WHAT THE TASK REQUIRES:
Please output the section of the listing below that opens with the line containing "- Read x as" and closes with the line containing "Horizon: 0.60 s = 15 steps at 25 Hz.", exactly and with nothing else.

--

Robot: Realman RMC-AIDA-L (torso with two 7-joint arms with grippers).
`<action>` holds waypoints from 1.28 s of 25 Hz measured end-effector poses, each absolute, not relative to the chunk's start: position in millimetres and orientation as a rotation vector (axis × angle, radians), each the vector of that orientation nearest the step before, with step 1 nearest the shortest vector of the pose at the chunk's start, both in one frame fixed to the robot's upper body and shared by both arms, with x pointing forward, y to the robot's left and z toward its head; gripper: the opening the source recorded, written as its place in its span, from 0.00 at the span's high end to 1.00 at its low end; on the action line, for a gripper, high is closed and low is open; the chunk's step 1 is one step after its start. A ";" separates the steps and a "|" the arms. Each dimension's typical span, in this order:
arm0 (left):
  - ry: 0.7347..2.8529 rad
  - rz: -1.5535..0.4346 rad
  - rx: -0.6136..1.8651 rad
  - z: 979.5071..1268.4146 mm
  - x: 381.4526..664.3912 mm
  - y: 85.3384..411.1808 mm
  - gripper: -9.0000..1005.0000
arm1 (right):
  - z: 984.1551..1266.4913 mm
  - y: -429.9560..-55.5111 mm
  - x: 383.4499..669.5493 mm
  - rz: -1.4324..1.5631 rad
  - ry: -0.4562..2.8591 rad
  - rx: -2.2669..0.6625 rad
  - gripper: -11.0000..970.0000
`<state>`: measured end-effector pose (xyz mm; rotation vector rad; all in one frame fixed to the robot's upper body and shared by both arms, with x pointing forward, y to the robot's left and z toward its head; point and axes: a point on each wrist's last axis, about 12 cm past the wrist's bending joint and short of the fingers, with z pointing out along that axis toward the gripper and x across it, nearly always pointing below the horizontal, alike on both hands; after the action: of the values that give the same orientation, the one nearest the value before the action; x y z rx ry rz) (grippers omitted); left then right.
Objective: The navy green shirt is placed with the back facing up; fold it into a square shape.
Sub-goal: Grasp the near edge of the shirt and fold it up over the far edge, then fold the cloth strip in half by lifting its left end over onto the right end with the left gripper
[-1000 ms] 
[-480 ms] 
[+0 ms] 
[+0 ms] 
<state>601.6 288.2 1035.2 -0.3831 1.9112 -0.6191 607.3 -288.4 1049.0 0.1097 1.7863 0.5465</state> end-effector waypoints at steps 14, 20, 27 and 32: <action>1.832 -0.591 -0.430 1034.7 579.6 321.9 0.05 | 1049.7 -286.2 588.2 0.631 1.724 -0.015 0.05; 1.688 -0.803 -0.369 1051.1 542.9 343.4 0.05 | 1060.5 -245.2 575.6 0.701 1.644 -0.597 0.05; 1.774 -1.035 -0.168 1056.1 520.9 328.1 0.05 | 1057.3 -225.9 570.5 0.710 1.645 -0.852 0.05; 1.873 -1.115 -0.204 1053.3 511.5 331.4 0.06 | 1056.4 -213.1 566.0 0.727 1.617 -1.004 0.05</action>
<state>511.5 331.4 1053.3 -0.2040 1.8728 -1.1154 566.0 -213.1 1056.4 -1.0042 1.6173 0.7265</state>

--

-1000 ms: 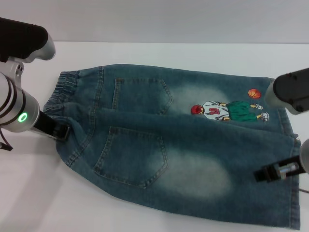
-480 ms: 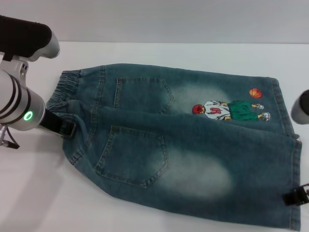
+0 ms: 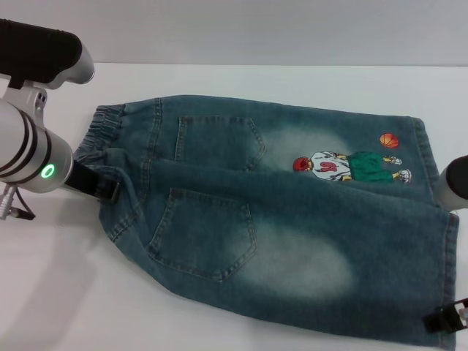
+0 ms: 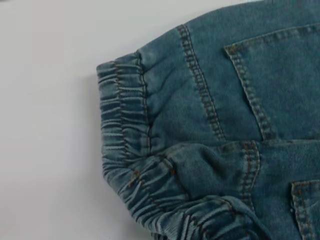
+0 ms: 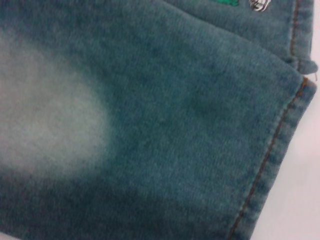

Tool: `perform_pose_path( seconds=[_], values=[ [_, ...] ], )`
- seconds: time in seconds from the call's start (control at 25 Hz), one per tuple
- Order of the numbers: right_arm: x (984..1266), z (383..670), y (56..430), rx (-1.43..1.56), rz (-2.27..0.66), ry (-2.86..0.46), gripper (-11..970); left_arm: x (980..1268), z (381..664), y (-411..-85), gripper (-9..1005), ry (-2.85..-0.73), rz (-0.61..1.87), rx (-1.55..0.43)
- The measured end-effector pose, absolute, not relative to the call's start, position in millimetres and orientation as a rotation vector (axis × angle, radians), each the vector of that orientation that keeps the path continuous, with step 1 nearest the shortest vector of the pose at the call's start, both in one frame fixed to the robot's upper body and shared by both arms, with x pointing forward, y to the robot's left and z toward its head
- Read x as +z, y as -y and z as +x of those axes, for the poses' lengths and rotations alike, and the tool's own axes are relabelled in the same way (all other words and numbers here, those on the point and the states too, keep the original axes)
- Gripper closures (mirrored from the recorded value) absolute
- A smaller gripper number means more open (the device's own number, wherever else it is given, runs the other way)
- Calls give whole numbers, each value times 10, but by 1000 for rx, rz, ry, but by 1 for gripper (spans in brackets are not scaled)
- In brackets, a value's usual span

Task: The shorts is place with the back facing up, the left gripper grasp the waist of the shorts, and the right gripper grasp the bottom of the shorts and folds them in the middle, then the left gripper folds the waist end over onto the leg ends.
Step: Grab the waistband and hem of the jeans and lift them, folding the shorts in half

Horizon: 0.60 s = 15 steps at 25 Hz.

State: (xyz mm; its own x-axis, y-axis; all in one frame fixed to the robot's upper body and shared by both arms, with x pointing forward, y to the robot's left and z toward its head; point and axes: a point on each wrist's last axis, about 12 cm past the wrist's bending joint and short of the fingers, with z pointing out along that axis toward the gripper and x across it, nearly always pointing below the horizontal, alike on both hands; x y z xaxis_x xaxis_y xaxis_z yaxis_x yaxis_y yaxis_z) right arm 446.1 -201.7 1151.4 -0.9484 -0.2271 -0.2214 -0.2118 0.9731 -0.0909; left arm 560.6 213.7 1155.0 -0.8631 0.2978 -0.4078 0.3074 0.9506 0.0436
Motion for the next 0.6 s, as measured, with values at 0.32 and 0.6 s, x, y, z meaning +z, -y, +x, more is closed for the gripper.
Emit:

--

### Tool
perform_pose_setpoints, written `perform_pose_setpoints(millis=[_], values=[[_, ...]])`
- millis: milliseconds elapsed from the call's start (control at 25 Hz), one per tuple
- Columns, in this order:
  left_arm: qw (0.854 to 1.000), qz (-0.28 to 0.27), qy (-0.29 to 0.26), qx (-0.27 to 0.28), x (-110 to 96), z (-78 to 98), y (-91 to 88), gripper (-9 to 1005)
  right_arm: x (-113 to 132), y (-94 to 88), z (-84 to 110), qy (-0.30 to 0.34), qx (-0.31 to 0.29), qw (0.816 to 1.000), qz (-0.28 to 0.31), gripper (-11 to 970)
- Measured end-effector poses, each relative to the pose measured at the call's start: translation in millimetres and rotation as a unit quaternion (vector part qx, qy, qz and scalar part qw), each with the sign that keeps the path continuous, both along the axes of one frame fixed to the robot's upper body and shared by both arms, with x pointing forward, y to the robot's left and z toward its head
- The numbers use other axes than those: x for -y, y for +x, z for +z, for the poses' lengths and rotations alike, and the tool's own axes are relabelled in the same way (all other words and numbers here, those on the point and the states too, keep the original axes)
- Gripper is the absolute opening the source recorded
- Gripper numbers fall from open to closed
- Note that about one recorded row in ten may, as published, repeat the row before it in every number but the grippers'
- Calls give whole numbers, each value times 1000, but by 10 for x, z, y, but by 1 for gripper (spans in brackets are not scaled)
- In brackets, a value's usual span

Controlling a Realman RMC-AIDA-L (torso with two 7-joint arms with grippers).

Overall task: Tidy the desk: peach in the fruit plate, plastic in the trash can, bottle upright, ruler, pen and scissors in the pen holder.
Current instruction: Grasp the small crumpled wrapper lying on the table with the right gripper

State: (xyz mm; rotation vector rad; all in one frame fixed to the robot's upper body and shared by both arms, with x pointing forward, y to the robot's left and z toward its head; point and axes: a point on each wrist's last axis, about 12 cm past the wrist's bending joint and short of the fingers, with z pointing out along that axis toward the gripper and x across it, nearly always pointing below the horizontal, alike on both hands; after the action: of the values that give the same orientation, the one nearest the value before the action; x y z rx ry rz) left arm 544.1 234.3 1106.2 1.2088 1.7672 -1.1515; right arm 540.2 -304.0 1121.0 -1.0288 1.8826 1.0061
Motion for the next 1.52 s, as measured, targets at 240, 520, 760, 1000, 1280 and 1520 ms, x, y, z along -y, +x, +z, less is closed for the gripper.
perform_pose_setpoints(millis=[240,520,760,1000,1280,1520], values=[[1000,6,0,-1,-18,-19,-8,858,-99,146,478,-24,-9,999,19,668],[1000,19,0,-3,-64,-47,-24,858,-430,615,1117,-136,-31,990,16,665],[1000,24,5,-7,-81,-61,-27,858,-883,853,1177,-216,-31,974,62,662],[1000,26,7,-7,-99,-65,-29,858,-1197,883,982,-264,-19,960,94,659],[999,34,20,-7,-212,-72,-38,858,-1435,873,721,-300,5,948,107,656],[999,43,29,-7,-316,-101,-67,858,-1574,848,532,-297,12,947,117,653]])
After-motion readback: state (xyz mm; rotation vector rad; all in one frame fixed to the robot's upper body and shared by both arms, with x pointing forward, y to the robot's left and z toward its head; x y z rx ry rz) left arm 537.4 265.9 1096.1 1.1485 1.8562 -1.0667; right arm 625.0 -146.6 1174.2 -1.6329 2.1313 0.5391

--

RESPONSE FOR THIS EXERCISE:
- Read x as +z, y as -y and z as +x of those axes, for the poses' lengths and rotations alike, and the tool's own axes are relabelled in the same way (all other words and numbers here, those on the point and the states too, keep the original axes)
- Gripper closures (mirrored from the recorded value) absolute
- A smaller gripper number means more open (the device's own number, wherever else it is given, runs the other way)
- Calls give whole numbers, each value times 10, but by 1000 for rx, rz, ry, but by 1 for gripper (spans in brackets are not scaled)
- In brackets, a value's usual span

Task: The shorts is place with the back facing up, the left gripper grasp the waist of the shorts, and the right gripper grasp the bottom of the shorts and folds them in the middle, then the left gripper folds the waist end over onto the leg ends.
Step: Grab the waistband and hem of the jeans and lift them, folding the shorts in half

Horizon: 0.60 s = 15 steps at 25 Hz.

With that, the exercise is finished.